#### Your goal
Reproduce all the data, character for character.

#### Source data

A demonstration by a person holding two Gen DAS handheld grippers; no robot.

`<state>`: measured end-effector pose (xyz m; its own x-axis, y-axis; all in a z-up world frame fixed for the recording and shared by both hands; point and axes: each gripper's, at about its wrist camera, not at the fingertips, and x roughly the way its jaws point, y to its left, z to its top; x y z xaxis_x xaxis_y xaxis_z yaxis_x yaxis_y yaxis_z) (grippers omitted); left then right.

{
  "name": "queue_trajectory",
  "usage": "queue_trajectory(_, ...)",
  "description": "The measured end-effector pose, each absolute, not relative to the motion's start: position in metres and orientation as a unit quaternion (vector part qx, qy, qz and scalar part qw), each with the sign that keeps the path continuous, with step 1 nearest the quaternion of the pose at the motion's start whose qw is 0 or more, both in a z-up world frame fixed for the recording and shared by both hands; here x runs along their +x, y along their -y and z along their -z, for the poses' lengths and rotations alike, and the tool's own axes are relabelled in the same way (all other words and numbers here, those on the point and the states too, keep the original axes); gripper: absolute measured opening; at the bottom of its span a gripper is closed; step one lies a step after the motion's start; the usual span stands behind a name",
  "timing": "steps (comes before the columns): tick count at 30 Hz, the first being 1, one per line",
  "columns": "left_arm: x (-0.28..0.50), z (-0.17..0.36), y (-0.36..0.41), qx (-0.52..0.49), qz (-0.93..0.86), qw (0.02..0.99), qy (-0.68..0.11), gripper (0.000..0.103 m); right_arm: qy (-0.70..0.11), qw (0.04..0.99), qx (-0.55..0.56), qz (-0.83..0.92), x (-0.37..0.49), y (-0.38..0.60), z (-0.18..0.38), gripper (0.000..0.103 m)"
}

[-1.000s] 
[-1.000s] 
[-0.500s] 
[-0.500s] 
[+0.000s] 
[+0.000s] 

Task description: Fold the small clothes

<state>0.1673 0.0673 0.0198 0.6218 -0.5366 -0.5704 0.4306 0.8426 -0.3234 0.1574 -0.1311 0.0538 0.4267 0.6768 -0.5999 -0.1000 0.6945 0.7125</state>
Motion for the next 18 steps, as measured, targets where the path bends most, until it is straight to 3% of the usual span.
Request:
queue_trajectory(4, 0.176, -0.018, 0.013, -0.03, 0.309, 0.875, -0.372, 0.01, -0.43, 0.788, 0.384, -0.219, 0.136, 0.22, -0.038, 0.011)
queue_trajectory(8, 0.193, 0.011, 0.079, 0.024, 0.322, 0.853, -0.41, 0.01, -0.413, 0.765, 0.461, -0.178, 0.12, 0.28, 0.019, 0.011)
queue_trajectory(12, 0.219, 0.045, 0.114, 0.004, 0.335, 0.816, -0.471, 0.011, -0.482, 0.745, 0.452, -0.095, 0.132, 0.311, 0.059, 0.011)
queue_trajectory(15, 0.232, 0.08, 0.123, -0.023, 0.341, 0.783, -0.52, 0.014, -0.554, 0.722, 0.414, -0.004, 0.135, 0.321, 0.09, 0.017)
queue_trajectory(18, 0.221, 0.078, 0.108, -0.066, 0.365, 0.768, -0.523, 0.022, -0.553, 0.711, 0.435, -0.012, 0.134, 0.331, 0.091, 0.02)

#### Answer space
A demonstration by a person holding two Gen DAS handheld grippers; no robot.

`<state>`: measured end-effector pose (xyz m; its own x-axis, y-axis; all in a z-up world frame fixed for the recording and shared by both hands; point and axes: each gripper's, at about its wrist camera, not at the fingertips, and x roughly the way its jaws point, y to its left, z to its top; x y z xaxis_x xaxis_y xaxis_z yaxis_x yaxis_y yaxis_z) (grippers omitted); left then right.

{
  "name": "queue_trajectory",
  "usage": "queue_trajectory(_, ...)",
  "description": "The measured end-effector pose, each absolute, not relative to the motion's start: position in metres and orientation as a unit quaternion (vector part qx, qy, qz and scalar part qw), each with the sign that keeps the path continuous, with step 1 nearest the quaternion of the pose at the motion's start whose qw is 0 or more, both in a z-up world frame fixed for the recording and shared by both hands; here x runs along their +x, y along their -y and z along their -z, for the poses' lengths and rotations alike, and the tool's own axes are relabelled in the same way (all other words and numbers here, those on the point and the states too, keep the original axes); gripper: absolute measured opening; at the bottom of its span a gripper is closed; step one lies a step after the motion's start; the usual span stands behind a name",
  "timing": "steps (comes before the columns): tick count at 30 Hz, the first being 1, one per line",
  "columns": "left_arm: x (-0.28..0.50), z (-0.17..0.36), y (-0.36..0.41), qx (-0.52..0.49), qz (-0.93..0.86), qw (0.02..0.99), qy (-0.68..0.11), gripper (0.000..0.103 m); right_arm: qy (-0.70..0.11), qw (0.04..0.99), qx (-0.55..0.56), qz (-0.83..0.92), x (-0.37..0.49), y (-0.38..0.60), z (-0.18..0.38), gripper (0.000..0.103 m)"
}

[-1.000s] 
[-1.000s] 
[-0.500s] 
[-0.500s] 
[+0.000s] 
[+0.000s] 

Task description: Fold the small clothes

<state>0.1673 0.0673 0.0198 0.6218 -0.5366 -0.5704 0.4306 0.8426 -0.3234 0.1574 -0.1311 0.0538 0.4267 0.6768 -0.5999 -0.1000 0.6945 0.7125</state>
Motion for the next 18 steps, as measured, targets where the path bends most, until it is straight to 3% of the usual span.
Request:
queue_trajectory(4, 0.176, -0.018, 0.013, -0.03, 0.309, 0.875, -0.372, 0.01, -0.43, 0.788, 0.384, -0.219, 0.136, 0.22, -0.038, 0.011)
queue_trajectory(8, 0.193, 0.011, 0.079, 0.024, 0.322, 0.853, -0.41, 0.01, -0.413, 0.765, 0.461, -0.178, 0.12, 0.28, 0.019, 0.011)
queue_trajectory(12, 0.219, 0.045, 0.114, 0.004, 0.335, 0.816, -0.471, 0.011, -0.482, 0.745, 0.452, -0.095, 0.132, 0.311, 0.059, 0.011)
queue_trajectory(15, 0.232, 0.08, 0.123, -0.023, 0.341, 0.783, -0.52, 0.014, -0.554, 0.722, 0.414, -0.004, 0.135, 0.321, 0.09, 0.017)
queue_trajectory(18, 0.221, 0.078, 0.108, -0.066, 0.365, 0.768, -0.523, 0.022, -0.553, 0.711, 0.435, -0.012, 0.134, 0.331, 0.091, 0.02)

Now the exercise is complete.